__What you need to do__
Return each line of the listing that has the word "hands" in it.

Top of Supplied information

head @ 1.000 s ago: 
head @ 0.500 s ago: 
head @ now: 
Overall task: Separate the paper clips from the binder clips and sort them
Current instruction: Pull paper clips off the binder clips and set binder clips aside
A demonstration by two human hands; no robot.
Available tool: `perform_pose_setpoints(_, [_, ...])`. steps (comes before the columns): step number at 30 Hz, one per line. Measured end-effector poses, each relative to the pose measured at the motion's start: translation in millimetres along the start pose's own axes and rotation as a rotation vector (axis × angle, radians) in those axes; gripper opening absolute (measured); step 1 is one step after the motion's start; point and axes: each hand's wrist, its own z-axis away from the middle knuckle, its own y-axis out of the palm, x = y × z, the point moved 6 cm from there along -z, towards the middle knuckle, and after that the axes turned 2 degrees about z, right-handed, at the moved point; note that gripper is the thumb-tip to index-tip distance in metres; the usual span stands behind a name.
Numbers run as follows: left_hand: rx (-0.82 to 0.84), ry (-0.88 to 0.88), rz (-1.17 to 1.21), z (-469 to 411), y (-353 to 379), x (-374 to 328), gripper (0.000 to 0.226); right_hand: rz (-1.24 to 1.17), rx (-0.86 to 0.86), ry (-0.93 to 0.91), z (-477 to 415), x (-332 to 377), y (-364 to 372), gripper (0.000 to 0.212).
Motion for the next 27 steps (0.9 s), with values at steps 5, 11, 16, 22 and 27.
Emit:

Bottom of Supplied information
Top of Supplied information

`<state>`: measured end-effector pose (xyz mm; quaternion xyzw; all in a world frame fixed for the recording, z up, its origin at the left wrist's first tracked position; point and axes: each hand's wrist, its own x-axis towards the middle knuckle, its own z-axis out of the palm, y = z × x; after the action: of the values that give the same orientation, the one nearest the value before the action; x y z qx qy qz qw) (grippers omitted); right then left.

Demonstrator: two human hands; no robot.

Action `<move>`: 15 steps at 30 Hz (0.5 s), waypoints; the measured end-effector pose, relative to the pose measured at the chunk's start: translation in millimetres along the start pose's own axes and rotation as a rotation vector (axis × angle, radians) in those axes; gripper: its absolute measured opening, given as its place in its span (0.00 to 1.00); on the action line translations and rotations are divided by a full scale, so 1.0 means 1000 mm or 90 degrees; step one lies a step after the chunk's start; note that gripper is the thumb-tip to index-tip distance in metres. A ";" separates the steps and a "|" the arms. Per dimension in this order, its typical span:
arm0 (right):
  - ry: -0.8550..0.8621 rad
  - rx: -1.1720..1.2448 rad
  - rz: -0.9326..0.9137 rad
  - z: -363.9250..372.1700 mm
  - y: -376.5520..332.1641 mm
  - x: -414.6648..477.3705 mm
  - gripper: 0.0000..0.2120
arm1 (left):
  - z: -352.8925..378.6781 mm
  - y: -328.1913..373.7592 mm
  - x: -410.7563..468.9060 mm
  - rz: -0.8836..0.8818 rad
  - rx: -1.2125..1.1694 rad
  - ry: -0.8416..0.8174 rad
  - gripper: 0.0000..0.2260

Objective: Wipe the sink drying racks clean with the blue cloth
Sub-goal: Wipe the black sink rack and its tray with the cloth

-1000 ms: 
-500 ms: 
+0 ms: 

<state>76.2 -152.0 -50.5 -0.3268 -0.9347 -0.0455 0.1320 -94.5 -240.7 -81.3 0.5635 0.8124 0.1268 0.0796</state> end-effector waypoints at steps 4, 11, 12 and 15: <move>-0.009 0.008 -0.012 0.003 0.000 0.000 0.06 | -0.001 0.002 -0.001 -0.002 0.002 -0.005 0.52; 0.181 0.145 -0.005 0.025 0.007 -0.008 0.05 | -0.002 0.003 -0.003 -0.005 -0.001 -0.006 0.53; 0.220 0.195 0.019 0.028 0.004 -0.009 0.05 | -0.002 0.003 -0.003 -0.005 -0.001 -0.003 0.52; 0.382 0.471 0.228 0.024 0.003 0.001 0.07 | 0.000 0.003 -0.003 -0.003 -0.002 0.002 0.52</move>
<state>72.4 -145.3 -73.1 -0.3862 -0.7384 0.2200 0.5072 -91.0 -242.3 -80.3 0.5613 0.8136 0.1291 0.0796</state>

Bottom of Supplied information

__Task output__
A demonstration by two human hands; no robot.
Demonstrator: two human hands; no robot.

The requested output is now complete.